- After recent increases, the EUR/USD pair holds at a psychological level on Thursday.
- It is anticipated that the ECB will keep the Rate on Deposit Facility at 4.0%.
- Fed Chair Powell has stated that at some time this year, interest rates will be lowered.
During the Asian session on Thursday, the EUR/USD pair stayed stable at 1.0900, retracing somewhat from its six-week high of 1.0915, which was hit in the previous session after Federal Reserve (Fed) Chair Jerome Powell made dovish statements during his appearance before the House Financial Services Committee. Later in the day, the European Central Bank (ECB) is expected to make its Monetary Policy Decision public.
The ECB is expected to keep the Rate on the Deposit Facility at 4.0% for the fourth meeting in a row. In conjunction with this decision, the ECB will release updated economic predictions. The comments made by ECB President Christine Lagarde at the press conference following the meeting will be carefully watched for clues about the central bank’s monetary policy stance and economic forecast.
Furthermore, the Eurozone Retail Sales data, which were less dismal than expected on Wednesday, may have provided some support for the Euro. According to a January study from Eurostat, the retail sector in the Eurozone is still declining by 1% annually, which is less than the 1.3% decline that was predicted. This comes after a December decline of 0.5%. In contrast to the preceding decline of 0.6%, month-over-month retail sales showed a minor recovery, rising 0.1% as anticipated.
Federal Reserve Chair Powell stated in the semi-annual Monetary Policy Report that the US central bank is prepared to lower borrowing costs “at some point this year.” However, the current intensification of the regional financial crisis in the US might accelerate this timescale. Investors are looking forward to Fed Chair Jerome Powell’s further comments on Thursday.

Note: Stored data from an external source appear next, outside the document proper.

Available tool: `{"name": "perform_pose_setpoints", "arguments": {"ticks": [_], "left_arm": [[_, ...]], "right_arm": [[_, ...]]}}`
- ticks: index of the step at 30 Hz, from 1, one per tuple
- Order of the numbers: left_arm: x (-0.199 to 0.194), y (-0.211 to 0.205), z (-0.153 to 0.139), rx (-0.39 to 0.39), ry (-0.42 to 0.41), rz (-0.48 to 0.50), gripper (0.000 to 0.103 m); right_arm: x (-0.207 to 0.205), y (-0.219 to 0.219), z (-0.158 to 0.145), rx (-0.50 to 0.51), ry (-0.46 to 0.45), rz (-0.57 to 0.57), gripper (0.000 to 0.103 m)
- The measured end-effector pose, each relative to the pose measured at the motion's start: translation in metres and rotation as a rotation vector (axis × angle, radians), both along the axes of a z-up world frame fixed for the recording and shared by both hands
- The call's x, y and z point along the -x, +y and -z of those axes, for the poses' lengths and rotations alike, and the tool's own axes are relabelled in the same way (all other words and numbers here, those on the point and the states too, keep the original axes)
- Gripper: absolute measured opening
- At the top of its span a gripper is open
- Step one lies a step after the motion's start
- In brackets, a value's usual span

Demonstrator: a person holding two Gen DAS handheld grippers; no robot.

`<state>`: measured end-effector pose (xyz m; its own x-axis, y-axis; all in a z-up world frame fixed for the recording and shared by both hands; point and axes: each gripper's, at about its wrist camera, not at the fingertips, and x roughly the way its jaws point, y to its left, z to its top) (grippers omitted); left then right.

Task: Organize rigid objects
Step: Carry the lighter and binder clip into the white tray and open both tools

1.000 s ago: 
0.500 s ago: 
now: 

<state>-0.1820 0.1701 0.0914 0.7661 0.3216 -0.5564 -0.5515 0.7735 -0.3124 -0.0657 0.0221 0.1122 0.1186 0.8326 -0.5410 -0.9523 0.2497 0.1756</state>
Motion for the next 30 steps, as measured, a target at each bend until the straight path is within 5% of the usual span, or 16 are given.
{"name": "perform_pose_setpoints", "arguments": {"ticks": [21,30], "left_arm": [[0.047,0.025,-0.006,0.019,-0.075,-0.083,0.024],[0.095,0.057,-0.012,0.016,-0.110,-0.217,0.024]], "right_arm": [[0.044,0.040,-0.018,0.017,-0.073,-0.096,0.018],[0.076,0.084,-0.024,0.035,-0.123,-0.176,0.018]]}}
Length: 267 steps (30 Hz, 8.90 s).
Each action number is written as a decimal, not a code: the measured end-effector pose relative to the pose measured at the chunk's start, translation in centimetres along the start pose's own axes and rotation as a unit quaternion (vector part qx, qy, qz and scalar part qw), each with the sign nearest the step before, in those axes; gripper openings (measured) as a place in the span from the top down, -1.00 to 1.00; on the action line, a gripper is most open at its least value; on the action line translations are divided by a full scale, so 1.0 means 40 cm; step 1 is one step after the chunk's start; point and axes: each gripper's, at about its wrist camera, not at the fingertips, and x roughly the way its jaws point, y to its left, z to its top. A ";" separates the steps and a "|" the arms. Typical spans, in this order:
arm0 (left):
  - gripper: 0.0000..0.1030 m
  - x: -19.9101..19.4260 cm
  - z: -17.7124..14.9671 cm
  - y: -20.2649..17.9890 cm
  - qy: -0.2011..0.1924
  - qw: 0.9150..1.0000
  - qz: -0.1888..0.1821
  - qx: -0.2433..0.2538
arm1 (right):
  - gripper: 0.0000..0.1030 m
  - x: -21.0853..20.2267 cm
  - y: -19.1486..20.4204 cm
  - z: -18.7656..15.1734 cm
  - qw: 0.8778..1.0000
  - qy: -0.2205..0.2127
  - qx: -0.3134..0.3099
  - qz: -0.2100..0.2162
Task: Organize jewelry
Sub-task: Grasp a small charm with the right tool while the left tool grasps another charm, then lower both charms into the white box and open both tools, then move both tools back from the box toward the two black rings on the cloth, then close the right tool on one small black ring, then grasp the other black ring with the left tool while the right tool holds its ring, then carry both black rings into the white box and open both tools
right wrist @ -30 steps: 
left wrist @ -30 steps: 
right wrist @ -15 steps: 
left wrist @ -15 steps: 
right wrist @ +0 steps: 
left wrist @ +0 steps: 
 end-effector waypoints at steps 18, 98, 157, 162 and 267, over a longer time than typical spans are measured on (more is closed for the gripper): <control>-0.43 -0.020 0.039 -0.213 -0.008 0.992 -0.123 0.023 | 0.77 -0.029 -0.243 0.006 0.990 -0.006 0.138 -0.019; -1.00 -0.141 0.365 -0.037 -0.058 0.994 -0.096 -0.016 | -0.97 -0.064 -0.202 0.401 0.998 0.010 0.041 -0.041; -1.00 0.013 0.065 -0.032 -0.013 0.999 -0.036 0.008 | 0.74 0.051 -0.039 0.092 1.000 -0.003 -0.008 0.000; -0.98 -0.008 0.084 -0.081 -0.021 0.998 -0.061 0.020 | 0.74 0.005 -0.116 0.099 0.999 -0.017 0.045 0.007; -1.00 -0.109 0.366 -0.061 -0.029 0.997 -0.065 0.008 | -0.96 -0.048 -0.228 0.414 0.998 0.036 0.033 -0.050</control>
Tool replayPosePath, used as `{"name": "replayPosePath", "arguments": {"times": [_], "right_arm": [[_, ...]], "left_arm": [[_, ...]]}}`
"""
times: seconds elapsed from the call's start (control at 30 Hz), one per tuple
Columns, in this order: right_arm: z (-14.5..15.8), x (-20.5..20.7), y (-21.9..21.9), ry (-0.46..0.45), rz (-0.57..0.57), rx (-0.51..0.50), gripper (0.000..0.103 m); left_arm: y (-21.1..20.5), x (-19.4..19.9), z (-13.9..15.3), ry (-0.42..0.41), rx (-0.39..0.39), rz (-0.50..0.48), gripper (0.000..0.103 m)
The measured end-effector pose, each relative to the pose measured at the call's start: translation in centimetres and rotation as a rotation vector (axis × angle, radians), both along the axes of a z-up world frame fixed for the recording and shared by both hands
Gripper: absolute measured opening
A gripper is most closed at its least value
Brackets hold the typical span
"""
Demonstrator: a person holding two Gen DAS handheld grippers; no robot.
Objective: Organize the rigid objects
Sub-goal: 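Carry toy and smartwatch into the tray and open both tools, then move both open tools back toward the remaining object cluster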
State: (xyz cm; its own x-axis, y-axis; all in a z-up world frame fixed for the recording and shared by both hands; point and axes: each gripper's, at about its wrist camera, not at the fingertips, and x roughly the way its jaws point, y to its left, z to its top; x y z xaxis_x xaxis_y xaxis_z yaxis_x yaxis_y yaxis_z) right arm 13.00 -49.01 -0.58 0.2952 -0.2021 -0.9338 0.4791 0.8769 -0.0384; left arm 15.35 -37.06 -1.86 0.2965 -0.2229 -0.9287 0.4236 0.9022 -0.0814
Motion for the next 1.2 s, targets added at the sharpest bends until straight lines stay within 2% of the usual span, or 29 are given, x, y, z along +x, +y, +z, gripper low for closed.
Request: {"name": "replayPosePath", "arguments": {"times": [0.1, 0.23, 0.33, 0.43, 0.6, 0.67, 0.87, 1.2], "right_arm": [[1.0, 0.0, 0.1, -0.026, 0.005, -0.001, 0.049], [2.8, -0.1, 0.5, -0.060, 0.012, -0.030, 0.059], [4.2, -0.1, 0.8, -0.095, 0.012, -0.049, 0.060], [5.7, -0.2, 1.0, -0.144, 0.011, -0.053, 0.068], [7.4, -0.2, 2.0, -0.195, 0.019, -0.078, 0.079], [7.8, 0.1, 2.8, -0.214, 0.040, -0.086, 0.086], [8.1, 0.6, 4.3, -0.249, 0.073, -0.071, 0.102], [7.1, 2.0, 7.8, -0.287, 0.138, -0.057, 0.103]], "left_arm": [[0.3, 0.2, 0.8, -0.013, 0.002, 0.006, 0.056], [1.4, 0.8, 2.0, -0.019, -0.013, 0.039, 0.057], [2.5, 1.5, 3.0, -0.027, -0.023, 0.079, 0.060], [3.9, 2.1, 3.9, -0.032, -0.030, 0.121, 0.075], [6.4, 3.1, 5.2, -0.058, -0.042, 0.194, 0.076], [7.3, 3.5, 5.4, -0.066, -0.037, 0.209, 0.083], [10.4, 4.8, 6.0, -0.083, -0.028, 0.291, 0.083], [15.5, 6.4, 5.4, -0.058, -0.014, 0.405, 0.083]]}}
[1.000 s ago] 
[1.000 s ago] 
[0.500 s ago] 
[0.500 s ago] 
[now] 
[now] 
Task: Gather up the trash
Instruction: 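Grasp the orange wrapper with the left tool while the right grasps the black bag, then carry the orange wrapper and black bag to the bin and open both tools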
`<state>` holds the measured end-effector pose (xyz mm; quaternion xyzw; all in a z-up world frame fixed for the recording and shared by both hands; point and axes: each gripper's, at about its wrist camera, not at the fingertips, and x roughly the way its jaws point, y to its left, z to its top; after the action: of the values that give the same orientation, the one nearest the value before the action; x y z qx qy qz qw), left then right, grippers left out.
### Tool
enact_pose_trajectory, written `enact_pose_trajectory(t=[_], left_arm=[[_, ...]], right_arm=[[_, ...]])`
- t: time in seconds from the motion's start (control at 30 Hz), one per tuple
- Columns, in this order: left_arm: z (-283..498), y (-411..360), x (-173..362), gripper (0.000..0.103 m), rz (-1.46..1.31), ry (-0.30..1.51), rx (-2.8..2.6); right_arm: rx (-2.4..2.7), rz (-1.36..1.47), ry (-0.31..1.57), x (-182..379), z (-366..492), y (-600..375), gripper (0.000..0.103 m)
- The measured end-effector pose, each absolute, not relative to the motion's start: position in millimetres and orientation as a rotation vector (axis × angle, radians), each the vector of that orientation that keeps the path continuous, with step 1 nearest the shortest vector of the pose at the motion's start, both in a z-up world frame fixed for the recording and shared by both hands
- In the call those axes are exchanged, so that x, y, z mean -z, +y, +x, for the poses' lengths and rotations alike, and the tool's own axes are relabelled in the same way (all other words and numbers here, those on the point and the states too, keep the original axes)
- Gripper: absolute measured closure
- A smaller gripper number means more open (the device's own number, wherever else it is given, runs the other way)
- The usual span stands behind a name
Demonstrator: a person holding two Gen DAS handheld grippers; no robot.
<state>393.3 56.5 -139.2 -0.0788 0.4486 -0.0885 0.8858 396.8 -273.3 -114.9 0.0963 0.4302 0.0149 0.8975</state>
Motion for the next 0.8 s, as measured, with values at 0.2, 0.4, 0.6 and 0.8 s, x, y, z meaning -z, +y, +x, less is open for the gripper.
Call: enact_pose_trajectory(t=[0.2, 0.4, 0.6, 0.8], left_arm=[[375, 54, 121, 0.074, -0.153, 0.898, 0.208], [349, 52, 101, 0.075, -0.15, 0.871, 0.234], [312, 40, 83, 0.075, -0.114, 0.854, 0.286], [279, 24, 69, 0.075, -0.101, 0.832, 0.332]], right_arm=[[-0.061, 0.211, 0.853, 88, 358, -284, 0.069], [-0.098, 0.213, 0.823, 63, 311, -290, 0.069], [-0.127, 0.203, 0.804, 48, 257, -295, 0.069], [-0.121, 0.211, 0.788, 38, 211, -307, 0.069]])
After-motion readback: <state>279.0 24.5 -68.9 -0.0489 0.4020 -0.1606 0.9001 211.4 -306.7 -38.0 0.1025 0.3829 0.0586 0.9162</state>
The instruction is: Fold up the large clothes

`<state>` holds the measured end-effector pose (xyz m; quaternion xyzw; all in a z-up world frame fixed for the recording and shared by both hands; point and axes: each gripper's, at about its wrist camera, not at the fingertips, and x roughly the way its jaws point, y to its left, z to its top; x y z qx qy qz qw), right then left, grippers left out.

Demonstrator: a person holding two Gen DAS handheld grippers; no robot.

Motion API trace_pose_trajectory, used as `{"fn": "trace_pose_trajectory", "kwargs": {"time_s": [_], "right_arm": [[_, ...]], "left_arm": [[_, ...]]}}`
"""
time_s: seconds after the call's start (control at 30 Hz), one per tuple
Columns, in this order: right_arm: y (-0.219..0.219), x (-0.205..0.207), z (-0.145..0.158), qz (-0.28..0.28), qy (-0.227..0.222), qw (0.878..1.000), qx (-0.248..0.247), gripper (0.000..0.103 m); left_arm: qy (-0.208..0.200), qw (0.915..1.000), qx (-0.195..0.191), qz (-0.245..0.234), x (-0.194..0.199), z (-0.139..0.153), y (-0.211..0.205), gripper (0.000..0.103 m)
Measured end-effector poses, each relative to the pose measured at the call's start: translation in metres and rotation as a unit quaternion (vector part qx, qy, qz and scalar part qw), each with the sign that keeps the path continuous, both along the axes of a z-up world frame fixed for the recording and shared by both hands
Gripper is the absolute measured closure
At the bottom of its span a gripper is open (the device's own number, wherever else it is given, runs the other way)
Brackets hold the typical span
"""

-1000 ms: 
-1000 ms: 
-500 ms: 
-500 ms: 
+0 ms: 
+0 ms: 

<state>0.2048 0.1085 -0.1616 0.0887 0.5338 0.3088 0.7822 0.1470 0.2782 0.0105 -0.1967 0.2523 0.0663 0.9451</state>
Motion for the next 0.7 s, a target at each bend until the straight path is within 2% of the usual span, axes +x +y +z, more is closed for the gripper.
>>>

There was a decline in the US Dollar Index (DXY), which was mostly caused by lower US Treasury rates. A further factor contributing to the US Dollar’s (USD) decline was worse employment statistics from the US. The US ADP Employment Change for February was announced at 140K, which was an improvement over the previous 111K but somewhat below the expected 150K. Furthermore, the US JOLTS Job Openings for January fell short of the market estimate of 8.900M, coming in at 8.863M instead of December’s 9.026M. Next on the agenda is Friday’s release of the Nonfarm Payrolls (NFP) labor report.